建設現場の労災事故と企業の損害賠償責任

建設現場において墜落事故が発生して労働者が負傷したり、死亡したりした場合、会社は、損害賠償責任を負うのでしょうか。

1 墜落による死亡災害事例

 被災者Aは、高校卒業以後一貫してB塗装会社の従業員であり、妻Eと未成年の子Fがいます。

 C建設会社は、ビル建築工事を受注し、B塗装会社は、その下請負をする際、作業に必要な設備をC建設会社が設置または提供すること、作業に伴う危険防止措置や作業内容全般につきC建設会社の指図に従うこと、B塗装会社と同社の従業員はC建設会社の雇用する現場主任Dから具体的な作業上・安全衛生上の指図を受けることを合意しました。

 被災者Aは、上記ビル建築工事現場において地上5メートルの場所で塗装作業に従事していたが、バランスを崩して作業床の開口部より墜落し、頭部を強打して死亡しました。

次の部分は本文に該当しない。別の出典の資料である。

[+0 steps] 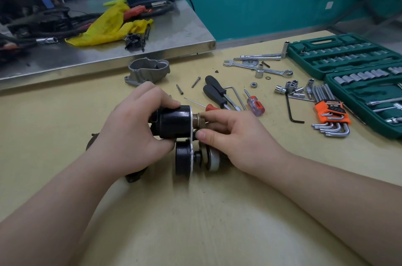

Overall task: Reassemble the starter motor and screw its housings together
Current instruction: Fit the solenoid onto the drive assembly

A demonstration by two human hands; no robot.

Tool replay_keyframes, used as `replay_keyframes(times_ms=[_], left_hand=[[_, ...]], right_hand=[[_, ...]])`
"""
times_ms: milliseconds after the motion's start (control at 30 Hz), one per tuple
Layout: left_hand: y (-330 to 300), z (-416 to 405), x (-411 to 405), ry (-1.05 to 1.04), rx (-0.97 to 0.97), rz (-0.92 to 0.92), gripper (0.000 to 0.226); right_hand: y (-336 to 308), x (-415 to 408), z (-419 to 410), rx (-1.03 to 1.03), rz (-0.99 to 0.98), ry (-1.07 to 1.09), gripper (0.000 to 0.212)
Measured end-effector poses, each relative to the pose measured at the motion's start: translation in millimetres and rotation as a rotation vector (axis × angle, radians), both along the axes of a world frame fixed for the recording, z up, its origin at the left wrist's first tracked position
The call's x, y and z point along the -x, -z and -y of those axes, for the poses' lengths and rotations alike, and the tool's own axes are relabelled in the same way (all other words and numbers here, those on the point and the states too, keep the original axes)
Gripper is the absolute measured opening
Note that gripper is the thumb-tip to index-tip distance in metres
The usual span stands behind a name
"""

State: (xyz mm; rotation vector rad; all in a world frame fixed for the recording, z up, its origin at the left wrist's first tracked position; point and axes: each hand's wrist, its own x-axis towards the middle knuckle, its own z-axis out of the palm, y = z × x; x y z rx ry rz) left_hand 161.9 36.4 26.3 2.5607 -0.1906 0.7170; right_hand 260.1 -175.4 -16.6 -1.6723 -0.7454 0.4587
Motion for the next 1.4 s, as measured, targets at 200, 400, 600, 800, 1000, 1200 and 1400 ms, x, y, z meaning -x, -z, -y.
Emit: replay_keyframes(times_ms=[200, 400, 600, 800, 1000, 1200, 1400], left_hand=[[-13, 9, 5, -0.042, -0.382, -0.169, 0.07], [-28, 16, 6, 0.042, -0.43, -0.446, 0.088], [-25, 15, 8, 0.098, -0.182, -0.429, 0.068], [-12, 15, 11, -0.015, -0.019, -0.19, 0.075], [-5, 39, 15, -0.312, 0.34, 0.025, 0.08], [12, 75, 36, -0.267, 0.623, -0.079, 0.07], [21, 59, 48, -0.132, 0.902, -0.255, 0.082]], right_hand=[[-1, -3, 2, 0.109, 0.022, -0.088, 0.036], [-4, 1, 2, 0.086, -0.006, -0.131, 0.037], [-9, -4, 5, 0.088, -0.052, -0.177, 0.031], [-21, -11, 19, -0.215, -0.124, 0.125, 0.026], [-20, 13, 8, -0.392, -0.328, 0.059, 0.039], [-21, 19, 10, -0.404, -0.35, 0.045, 0.04], [-22, 15, 12, -0.315, -0.337, -0.08, 0.044]])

 現場主任DおよびB塗装会社は、被災者Aに塗装作業をさせる際、高さ2メートル以上の作業床の開口部に囲い等を設けたり、防網を張ったり、また、被災者Aに安全帯を使用させたりしていませんでした。

2 安全配慮義務違反に基づく損害賠償責任

 本事例では、まず、元請事業者であるC建設会社の請け負ったビル建築現場内で、作業に必要な設備をC建設会社が提供し、C建設会社の包括的な指揮監督下で、被災者Aは作業していたから、C建設会社は、被災者Aに対し、労働関係上の信義則に基づく安全配慮義務を負っていました。

 そして、B塗装会社は、被災者Aの事業者として、労働安全衛生法上、「高さが2メートル以上の作業床の端、開口部等で墜落により労働者に危険を及ぼすおそれのある箇所は、囲い、手すり、覆い等を設け」るか、あるいは「囲い等を設けることが著しく困難なとき又は作業の必要上臨時に囲い等を取りはずすときは、防網を張り、労働者に安全帯を使用させ」なければならない義務(労働安全衛生法21条、労働安全衛生規則519条)を有していますが、このB塗装会社の労働安全衛生法上の義務は安全配慮義務でもあります。

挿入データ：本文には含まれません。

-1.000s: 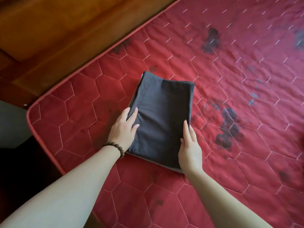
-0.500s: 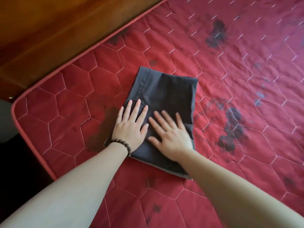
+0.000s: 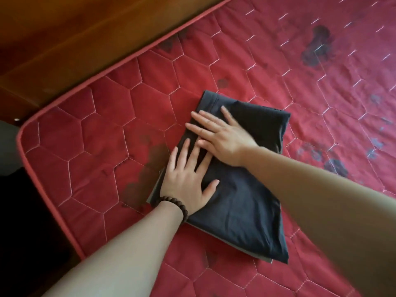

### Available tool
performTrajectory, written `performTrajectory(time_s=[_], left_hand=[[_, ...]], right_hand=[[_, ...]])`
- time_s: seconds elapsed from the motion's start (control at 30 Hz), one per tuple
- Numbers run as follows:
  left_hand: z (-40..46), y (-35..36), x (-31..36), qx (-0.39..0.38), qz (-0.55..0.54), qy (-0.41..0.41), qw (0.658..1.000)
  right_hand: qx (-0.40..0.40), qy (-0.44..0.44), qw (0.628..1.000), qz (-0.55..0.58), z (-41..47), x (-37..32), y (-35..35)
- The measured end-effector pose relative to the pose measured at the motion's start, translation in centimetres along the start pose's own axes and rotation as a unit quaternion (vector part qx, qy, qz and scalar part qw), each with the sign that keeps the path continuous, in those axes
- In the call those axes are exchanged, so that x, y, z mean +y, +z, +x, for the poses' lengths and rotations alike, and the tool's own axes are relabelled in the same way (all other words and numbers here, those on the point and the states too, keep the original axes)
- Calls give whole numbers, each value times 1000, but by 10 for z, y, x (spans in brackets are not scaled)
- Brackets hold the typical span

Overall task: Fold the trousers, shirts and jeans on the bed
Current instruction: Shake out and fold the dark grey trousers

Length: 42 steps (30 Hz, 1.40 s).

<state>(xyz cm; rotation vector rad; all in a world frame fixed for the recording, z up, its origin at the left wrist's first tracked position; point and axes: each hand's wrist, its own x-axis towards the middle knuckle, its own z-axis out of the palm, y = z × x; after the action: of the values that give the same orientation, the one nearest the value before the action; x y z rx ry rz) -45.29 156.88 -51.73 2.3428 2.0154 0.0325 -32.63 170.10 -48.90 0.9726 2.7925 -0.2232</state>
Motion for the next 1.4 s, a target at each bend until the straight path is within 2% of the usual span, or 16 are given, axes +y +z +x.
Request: performTrajectory(time_s=[0.1, 0.17, 0.2, 0.27, 0.33, 0.37, 0.43, 0.5, 0.53, 0.6, 0.67, 0.73, 0.83, 1.13, 1.27, 1.4], left_hand=[[0, -1, 0, -8, -2, 0, 1000], [0, -1, 0, -11, -2, 0, 1000], [0, -1, 0, -14, 0, -2, 1000], [0, 0, -1, -15, 2, -5, 1000], [0, 1, -1, -14, 6, -6, 1000], [0, 2, -1, -13, 8, -6, 1000], [0, 3, 0, -9, 11, -5, 1000], [1, 5, -1, -3, 17, -3, 1000], [1, 6, -1, 0, 19, -2, 1000], [0, 7, -1, 7, 18, 1, 1000], [0, 9, -2, 10, 18, 2, 1000], [1, 9, -2, 12, 22, 1, 1000], [1, 7, -1, -4, 29, -1, 1000], [-7, -34, 33, -115, 29, -52, 992], [-28, -61, 81, -181, -81, -29, 980], [-45, -97, 149, -190, -135, 12, 972]], right_hand=[[26, 141, 987, -75, -4, 35, 1], [41, 295, 952, -74, -17, 58, -6], [63, 333, 937, -80, -24, 63, -9], [111, 285, 950, -67, -41, 54, -12], [85, 175, 979, -68, -65, 36, -5], [60, 168, 981, -72, -77, 34, -1], [22, 297, 954, -40, -92, 43, 4], [70, 415, 907, -16, -97, 46, 2], [106, 414, 904, -9, -97, 34, 1], [157, 326, 932, 20, -99, -11, 7], [128, 253, 958, 45, -117, -61, 27], [70, 286, 954, 57, -144, -81, 48], [66, 360, 927, 82, -166, -79, 67], [1, 339, 923, 183, -167, -72, 45], [59, 392, 881, 257, -211, -82, 12], [88, 479, 823, 293, -293, -88, -17]])
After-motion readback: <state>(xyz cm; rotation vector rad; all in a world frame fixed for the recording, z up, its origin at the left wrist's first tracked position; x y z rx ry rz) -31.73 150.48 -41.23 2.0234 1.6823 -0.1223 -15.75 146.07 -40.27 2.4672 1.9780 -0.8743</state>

 また、C建設会社も、B塗装会社が負っている労働安全衛生法上の義務および安全配慮義務と同一内容の義務を労働関係上の信義則に基づく安全配慮義務として負っていました。C建設会社と、その被用者である現場主任Dは、この義務を怠ったから、B塗装会社とともに、被災者Aの遺族であるEとFに対し、安全配慮義務違反に基づく損害賠償責任を負います。なお、C建設会社は、現場主任Dの選任や事業の監督につき相当の注意をなしたり、または相当の注意をしたけれども損害が発生したりしたことを証明した場合は免責されますが、裁判例の傾向はこの免責事由を認めることに消極的ですので、結果として、被災者Aの遺族であるEとFに対し、損害賠償責任を負うことは免れないでしょう。

3 工作物責任

 本事例では、B塗装会社はC建設会社から提供された設備を使用しているものの排他的には使用できないので、B塗装会社とC建設会社が共同で占有していることになります。

 そこで、本事例を検討してみると、本件作業床は土地の工作物であり、墜落防止設備を設置していませんでしたので、欠陥があったと認められます。

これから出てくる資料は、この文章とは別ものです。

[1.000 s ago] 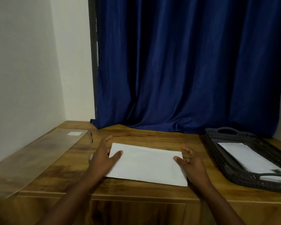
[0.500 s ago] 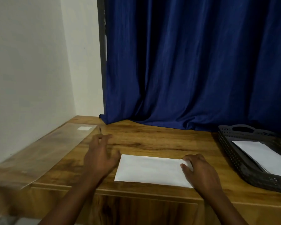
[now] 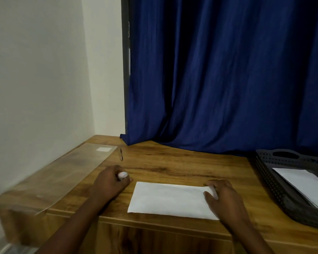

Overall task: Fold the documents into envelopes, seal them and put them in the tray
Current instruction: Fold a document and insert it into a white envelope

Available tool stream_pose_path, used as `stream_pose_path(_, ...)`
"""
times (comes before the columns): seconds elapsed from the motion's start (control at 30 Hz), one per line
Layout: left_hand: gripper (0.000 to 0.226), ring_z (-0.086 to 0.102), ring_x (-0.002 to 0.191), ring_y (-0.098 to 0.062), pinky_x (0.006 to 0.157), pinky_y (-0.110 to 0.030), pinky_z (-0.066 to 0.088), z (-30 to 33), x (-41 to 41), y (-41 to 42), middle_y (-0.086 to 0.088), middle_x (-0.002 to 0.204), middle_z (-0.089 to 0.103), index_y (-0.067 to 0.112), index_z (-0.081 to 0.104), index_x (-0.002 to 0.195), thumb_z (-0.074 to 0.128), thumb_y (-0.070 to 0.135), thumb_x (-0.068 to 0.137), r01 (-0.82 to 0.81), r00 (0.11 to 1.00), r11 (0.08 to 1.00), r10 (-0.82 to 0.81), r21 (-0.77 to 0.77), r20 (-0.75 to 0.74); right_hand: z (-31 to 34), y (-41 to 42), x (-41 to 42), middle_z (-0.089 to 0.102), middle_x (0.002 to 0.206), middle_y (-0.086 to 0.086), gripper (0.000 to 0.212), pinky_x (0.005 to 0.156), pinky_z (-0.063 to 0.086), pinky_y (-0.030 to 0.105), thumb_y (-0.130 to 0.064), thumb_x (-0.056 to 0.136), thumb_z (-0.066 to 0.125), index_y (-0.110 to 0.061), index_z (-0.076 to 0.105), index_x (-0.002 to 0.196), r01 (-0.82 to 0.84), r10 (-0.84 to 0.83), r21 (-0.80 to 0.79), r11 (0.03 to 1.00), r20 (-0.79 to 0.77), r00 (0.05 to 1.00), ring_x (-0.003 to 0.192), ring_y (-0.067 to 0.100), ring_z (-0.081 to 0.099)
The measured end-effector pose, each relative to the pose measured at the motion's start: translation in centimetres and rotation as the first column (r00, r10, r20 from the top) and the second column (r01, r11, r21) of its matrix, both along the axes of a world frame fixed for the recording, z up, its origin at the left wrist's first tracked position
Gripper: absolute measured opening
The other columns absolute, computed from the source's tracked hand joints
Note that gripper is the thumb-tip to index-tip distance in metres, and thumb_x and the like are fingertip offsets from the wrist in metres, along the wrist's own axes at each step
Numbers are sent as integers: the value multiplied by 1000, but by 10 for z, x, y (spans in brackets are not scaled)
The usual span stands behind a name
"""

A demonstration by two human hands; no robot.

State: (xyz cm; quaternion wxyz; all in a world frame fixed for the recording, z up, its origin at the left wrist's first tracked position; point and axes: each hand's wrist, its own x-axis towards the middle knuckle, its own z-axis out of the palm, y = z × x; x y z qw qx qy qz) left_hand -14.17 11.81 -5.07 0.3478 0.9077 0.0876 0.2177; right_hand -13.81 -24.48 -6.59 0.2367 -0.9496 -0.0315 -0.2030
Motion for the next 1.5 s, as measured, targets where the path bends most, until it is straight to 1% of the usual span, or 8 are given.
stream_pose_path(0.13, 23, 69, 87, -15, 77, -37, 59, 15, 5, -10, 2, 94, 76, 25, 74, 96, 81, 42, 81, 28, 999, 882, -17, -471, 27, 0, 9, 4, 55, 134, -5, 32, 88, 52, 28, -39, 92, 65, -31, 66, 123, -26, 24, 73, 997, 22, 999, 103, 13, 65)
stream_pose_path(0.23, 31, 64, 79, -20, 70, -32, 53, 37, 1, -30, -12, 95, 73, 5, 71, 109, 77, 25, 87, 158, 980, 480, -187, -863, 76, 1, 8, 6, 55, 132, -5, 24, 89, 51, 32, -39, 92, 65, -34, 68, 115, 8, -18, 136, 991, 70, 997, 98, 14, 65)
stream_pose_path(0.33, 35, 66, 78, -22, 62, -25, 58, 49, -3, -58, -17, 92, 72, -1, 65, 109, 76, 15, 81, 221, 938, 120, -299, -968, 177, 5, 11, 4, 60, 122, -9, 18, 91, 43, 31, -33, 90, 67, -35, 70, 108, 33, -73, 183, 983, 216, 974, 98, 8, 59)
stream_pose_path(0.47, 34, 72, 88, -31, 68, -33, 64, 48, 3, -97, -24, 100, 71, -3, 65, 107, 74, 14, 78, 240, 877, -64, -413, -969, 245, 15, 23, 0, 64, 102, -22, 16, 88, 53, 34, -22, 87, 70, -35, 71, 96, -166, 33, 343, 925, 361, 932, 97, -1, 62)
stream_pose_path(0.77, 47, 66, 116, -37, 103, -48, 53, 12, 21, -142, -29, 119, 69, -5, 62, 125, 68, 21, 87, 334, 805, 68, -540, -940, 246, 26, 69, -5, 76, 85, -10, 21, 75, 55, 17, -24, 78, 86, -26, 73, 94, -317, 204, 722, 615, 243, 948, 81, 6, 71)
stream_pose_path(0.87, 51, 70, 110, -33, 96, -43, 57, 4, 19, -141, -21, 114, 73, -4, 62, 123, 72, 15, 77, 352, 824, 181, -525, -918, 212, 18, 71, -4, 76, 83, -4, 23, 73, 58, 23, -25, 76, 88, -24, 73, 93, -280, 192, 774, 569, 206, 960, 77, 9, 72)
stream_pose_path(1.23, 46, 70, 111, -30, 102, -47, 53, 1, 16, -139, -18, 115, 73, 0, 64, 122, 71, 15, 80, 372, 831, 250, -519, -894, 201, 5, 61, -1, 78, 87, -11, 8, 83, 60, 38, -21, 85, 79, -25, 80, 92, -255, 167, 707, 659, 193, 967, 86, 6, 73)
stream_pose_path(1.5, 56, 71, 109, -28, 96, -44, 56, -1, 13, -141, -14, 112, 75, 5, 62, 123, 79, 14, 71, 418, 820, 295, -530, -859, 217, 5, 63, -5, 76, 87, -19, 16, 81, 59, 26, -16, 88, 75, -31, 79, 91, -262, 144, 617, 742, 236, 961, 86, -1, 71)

 したがって、B塗装会社とC建設会社は、被災者Aの遺族であるEとFに対し、損害賠償責任(工作物責任)を負うことになります。

 B塗装会社は、損害発生防止のための必要な注意をしたことを立証すれば工作物責任を免れますが、本事例ではB塗装会社が必要な注意をしたとはいえません。C建設会社は、所有者なので、損害発生防止のための必要な注意をしたか否かにかかわらず、損害賠償責任を免れることはできません。